Location
- 3090 E. Coronado Trail Rimrock, Arizona 86335 United States

Information
- School type: Therapeutic boarding school
- Established: 2014; 11 years ago
- CEEB code: 030373
- Grades: 7–12
- Accreditation: AdvancEd
- Website: www.sedonasky.org

= Sedona Sky Academy =

Sedona Sky Academy is a private therapeutic boarding school for adolescent girls, in Lake Montezuma, Arizona, United States. Sedona Sky Academy is located on the previous site of Copper Canyon Academy, which was established by Tammy Behrmann and her brother Darren Prince in 1998. They sold it to Aspen Education Group in 2002. In 2006, Aspen was acquired by CRC Health Group, Inc.

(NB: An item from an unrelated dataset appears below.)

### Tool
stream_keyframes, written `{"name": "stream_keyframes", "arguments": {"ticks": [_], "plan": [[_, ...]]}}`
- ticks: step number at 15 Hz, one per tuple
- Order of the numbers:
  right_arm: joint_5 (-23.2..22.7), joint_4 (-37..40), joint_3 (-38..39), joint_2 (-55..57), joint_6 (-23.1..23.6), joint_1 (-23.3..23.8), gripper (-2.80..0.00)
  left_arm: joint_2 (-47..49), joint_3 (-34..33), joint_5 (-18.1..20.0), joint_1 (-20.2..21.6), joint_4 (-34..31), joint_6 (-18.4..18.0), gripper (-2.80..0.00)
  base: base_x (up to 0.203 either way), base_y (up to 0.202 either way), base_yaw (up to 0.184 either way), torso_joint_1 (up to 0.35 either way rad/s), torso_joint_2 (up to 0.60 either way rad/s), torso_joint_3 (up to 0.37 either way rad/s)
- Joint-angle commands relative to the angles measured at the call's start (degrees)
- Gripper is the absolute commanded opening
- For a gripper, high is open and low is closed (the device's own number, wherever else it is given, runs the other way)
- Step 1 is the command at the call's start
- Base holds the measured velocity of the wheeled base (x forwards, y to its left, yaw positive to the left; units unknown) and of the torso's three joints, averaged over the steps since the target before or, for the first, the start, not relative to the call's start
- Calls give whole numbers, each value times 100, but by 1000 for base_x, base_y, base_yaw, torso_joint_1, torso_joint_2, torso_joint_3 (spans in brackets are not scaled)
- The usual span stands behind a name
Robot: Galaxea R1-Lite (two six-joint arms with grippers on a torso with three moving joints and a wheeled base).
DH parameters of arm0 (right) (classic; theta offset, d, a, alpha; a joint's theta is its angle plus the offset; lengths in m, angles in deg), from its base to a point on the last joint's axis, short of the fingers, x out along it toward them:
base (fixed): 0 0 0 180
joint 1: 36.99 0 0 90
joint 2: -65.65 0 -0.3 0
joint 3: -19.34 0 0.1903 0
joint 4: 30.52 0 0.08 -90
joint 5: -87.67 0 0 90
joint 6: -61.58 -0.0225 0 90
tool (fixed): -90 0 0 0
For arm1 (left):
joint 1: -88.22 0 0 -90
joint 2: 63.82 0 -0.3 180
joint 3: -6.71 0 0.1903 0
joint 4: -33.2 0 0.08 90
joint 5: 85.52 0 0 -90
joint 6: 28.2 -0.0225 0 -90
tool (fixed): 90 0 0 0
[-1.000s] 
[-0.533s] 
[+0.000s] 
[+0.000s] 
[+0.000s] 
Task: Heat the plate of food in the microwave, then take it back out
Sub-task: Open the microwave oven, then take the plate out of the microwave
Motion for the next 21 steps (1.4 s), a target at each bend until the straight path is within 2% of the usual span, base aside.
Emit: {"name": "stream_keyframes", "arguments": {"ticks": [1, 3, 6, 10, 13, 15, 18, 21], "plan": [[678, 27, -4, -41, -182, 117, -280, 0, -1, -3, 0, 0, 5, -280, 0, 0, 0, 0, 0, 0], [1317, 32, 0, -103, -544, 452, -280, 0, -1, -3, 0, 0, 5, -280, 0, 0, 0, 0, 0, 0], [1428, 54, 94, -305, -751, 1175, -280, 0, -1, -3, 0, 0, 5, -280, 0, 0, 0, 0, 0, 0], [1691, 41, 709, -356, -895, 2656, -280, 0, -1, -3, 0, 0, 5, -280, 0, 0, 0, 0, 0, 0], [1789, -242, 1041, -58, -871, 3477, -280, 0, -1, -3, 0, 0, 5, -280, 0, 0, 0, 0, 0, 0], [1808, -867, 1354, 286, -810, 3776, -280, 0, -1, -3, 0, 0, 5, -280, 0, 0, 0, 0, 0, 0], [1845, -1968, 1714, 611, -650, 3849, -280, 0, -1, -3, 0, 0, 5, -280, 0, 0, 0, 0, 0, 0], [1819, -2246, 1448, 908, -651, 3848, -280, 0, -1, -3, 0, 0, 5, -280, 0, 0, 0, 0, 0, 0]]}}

Behrmann and Prince continued to work for CRC Health (at the facility) for two years after they sold the school, leaving in 2008 to start a different residential treatment center in southern Utah. In 2008, Paul Taylor assumed the Executive Director position. The Academy continued operations as a subsidiary of CRC Health Group and Aspen until 2014. Subsequently, Copper Canyon Academy closed on April 7, 2014.

Sedona Sky Academy acquired a business license on April 7, 2014. Tammy Behrmann and Darren Prince, in association with Family Help & Wellness, opened Sedona Sky Academy on April 23, 2014, under the legal business name of Lake Montezuma RTC, LLC.